┌─ Provided material
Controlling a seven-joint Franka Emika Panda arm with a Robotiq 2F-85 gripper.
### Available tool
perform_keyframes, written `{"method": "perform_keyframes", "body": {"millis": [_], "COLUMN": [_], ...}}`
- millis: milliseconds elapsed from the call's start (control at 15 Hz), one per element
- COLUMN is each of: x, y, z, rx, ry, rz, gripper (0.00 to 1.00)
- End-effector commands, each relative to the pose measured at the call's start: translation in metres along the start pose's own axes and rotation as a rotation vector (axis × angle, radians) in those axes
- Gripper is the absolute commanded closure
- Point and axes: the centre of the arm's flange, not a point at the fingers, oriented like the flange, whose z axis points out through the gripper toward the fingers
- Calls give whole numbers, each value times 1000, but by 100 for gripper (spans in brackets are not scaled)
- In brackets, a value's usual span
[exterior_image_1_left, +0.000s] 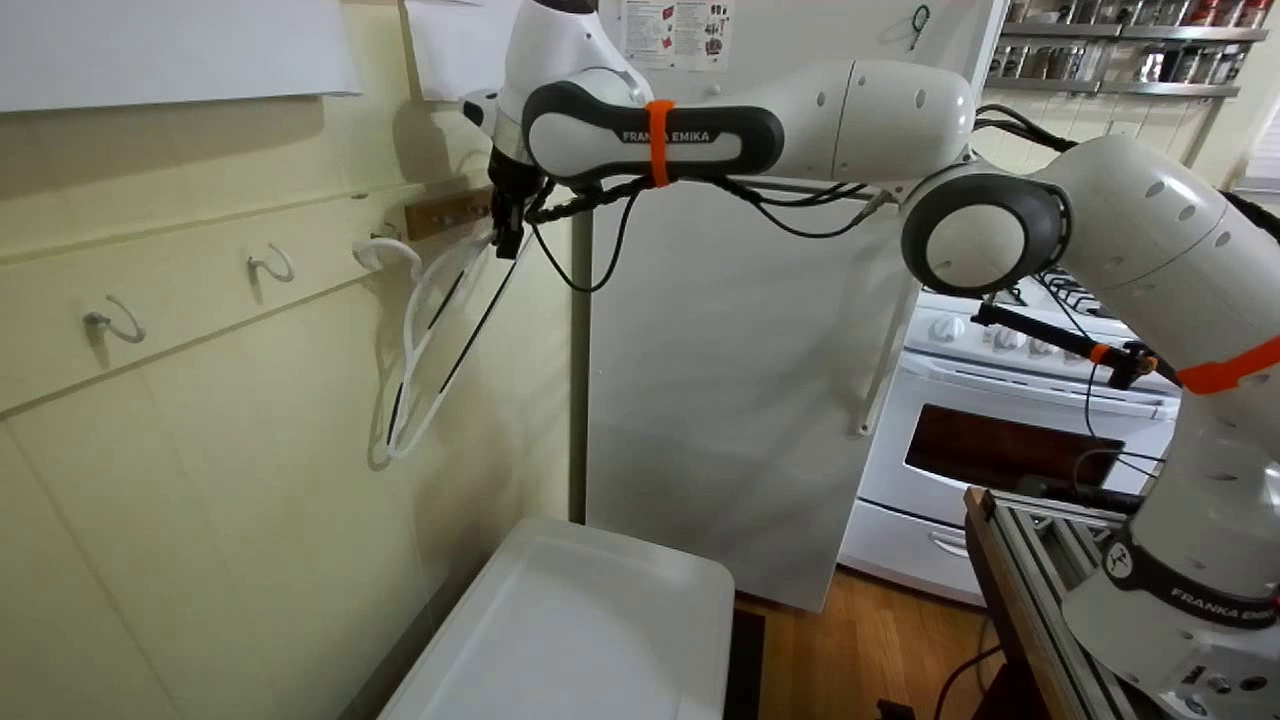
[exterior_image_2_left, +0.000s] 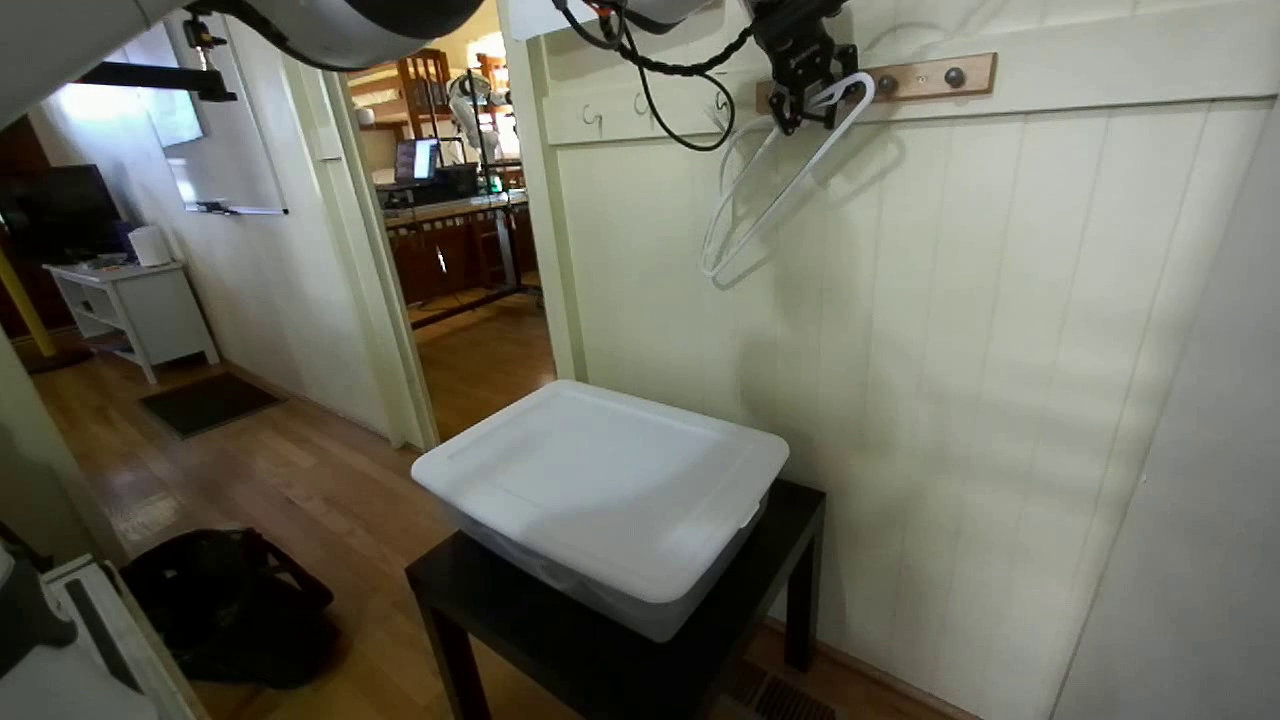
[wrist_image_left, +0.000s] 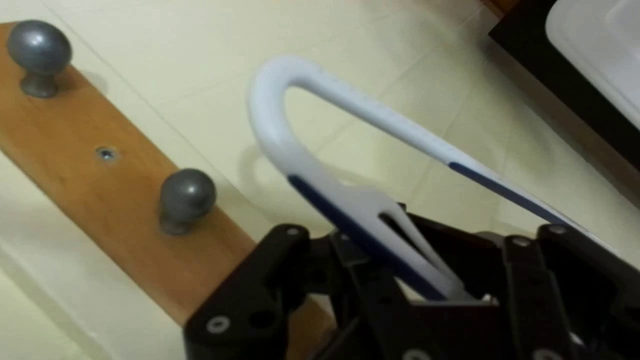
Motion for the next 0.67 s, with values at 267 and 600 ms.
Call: {"method": "perform_keyframes", "body": {"millis": [267, 600], "x": [24, 24], "y": [29, 32], "z": [11, -6], "rx": [4, -50], "ry": [15, 42], "rz": [59, 101], "gripper": [100, 100]}}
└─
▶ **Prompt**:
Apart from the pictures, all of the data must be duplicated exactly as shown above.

▶ **Answer below**:
Controlling a seven-joint Franka Emika Panda arm with a Robotiq 2F-85 gripper.
### Available tool
perform_keyframes, written `{"method": "perform_keyframes", "body": {"millis": [_], "COLUMN": [_], ...}}`
- millis: milliseconds elapsed from the call's start (control at 15 Hz), one per element
- COLUMN is each of: x, y, z, rx, ry, rz, gripper (0.00 to 1.00)
- End-effector commands, each relative to the pose measured at the call's start: translation in metres along the start pose's own axes and rotation as a rotation vector (axis × angle, radians) in those axes
- Gripper is the absolute commanded closure
- Point and axes: the centre of the arm's flange, not a point at the fingers, oriented like the flange, whose z axis points out through the gripper toward the fingers
- Calls give whole numbers, each value times 1000, but by 100 for gripper (spans in brackets are not scaled)
- In brackets, a value's usual span
[exterior_image_1_left, +0.000s] 
[exterior_image_2_left, +0.000s] 
[wrist_image_left, +0.000s] 
Motion for the next 0.67 s, with values at 267 and 600 ms.
Call: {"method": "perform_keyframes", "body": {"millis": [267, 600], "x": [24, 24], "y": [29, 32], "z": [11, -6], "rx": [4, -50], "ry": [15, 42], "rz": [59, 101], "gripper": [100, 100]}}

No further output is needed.